Metrics for wall time is captured with time.time(), and CPU time, average and peak RSS memory is captured with psutil. The Python process and the bcftools subprocesses are monitored separately. The Python process monitoring is initiated with process = psutil.Process(); CPU monitoring is started with process.cpu_times(); memory usage is collected by sampling RSS over the course of the process with process.memory_info().rss as explained in the Memory Usage section above and this is implemented as a class named MemoryMonitor in packages/divbase-api/src/divbase_api/worker/metrics.py.

The bcftools subprocesses CPU and memory monitoring is found in packages/divbase-api/src/divbase_api/services/queries.py. When the code spawns a subprocess, it uses subprocess.Popen (instead of the commonly used subprocess.run). The PID of each spawned process is collected and psutil.Process(proc.pid) is used to collect the data from each PID with the psutil methods .cpu_times() and .memory_info().rss just like for the Python process.

After a task completes (regardless of Celery task status, e.g. SUCCESS or FAILED), the metrics are stored in an in-memory cache structured as a dictionary of dictionaries. This is done with the helper function _record_task_metrics in packages/divbase-api/src/divbase_api/worker/tasks.py, which calls store_task_metric() to save each metric value along with a timestamp. The cached values are then used to update the respective Prometheus gauges via update_prometheus_gauges_from_cache() in packages/divbase-api/src/divbase_api/worker/metrics.py. The metrics are stored per task using the DivBase job ID (not the Celery task UUID!) and task name as labels. The metrics are exposed via the Prometheus metrics endpoint at /metrics.

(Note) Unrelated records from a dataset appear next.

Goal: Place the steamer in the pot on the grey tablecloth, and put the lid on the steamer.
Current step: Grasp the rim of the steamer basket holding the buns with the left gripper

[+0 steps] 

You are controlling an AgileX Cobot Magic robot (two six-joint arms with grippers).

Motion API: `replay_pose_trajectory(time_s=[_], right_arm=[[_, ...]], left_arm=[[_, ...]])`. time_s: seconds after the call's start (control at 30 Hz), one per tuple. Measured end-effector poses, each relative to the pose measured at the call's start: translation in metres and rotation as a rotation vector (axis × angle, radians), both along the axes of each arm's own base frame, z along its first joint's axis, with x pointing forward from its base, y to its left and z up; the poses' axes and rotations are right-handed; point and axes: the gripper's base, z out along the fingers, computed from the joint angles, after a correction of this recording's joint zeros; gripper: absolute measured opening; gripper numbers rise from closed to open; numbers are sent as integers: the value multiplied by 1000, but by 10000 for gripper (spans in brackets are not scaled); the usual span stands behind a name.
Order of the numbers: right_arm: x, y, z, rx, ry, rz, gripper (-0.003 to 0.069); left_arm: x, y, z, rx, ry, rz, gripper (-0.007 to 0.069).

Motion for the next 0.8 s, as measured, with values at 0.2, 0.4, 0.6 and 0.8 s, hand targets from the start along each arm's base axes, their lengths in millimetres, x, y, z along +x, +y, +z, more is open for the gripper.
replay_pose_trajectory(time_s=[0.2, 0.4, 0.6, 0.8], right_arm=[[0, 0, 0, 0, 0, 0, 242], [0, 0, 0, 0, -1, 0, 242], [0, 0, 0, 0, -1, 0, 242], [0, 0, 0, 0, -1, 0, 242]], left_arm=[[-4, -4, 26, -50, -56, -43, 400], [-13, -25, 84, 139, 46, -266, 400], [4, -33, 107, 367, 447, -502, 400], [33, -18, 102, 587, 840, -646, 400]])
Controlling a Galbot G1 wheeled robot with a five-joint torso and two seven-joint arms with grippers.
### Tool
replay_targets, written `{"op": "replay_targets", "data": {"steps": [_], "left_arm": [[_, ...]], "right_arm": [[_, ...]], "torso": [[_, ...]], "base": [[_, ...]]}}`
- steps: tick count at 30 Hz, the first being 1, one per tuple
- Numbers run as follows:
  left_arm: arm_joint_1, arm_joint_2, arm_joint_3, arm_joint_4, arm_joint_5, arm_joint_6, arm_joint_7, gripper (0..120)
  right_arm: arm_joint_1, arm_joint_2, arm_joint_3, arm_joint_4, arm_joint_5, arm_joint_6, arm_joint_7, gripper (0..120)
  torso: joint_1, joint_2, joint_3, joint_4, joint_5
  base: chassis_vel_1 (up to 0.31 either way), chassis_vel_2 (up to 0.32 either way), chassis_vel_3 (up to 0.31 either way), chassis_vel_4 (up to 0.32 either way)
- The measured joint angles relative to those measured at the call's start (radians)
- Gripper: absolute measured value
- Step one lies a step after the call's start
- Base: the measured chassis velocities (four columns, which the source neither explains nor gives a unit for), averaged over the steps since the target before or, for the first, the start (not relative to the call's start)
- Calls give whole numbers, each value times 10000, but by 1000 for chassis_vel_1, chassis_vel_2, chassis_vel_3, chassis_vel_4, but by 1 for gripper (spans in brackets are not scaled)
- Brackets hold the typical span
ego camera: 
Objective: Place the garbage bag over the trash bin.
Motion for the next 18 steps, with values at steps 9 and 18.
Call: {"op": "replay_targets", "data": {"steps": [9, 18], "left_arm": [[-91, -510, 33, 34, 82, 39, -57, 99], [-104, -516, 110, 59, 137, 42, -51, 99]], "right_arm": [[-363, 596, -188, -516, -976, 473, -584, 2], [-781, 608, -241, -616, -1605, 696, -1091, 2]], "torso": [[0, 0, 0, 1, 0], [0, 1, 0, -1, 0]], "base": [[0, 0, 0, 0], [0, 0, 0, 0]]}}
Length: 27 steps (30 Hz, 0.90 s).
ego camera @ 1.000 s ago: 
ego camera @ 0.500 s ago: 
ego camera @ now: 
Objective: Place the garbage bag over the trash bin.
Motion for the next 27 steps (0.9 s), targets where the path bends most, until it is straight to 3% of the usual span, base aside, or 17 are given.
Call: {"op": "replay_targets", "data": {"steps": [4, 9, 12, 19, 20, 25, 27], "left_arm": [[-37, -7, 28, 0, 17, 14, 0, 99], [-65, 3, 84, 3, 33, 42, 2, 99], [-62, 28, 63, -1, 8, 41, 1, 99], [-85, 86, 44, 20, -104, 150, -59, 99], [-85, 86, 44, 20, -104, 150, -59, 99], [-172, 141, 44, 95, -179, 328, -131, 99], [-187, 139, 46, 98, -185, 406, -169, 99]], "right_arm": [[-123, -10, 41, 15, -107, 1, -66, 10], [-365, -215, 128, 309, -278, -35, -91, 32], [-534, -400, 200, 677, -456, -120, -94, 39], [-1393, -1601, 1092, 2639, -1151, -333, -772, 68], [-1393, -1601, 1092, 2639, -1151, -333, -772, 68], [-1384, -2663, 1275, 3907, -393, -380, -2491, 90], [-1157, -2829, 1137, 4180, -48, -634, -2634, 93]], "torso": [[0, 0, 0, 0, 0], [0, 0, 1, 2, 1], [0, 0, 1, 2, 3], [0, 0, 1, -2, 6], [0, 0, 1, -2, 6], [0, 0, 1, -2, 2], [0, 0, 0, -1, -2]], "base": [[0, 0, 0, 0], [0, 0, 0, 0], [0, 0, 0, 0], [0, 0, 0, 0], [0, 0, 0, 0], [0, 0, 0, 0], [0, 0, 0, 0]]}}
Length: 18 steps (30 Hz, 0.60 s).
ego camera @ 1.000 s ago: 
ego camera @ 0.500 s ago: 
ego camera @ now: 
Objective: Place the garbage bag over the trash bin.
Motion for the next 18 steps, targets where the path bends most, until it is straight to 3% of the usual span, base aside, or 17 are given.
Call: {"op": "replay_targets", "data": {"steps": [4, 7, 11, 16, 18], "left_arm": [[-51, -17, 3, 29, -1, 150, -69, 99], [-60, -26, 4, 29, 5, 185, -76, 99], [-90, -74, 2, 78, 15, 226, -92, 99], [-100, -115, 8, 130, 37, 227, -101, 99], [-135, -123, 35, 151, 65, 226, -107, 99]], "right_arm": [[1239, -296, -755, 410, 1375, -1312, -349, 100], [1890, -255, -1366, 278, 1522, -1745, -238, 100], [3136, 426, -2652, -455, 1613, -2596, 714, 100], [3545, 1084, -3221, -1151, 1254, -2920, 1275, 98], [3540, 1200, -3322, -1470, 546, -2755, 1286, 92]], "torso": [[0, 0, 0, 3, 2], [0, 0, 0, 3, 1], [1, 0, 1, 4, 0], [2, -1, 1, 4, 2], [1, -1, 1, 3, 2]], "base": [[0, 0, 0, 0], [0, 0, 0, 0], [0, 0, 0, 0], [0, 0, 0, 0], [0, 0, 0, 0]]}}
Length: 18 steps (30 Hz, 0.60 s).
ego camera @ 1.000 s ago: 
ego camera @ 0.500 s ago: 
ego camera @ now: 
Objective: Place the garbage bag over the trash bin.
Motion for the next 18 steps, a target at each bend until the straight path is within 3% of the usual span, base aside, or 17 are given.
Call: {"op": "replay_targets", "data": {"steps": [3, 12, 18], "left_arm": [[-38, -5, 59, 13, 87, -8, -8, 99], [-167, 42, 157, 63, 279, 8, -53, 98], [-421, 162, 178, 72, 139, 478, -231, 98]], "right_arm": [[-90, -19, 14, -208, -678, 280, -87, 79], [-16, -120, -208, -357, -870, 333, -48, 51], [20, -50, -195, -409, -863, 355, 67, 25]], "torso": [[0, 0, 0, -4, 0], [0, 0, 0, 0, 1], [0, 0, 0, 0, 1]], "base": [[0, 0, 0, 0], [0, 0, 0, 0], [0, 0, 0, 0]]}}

The cache for per-task metrics is needed because metrics must persist after task completion and remain available for Prometheus to scrape, even when multiple tasks run concurrently. To balance accessible task metrics history against unnecessary memory growth, each task metric is timestamped and evicted based on a Time-To-Live (TTL) strategy. The TTL period is set with TASK_METRICS_CACHE_TTL_MINUTES and defaults to 5 minutes. If Prometheus is configured to scrape the endpoint every 15 seconds, this means it has approximately 20 scrape attempts to collect the data before the metric is purged from cache.

The metrics server is started once per worker and exposes an HTTP endpoint (port 8101) that can be scraped by Prometheus. For the local Docker Compose environment, the scraping is configured in docker/prometheus.yml. The server is started using a Celery signal (@worker_process_init.connect) in packages/divbase-api/src/divbase_api/worker/tasks.py that fires when a Celery worker process first starts. There is logic in place to make this compatible with running Celery workers as multi-process with prefork concurrency>1 so that each Celery process in the worker is captured but only one metrics server is started per worker. In case of multiple Celery processes, the metrics server collects metrics from all of them and displays them in the endpoint.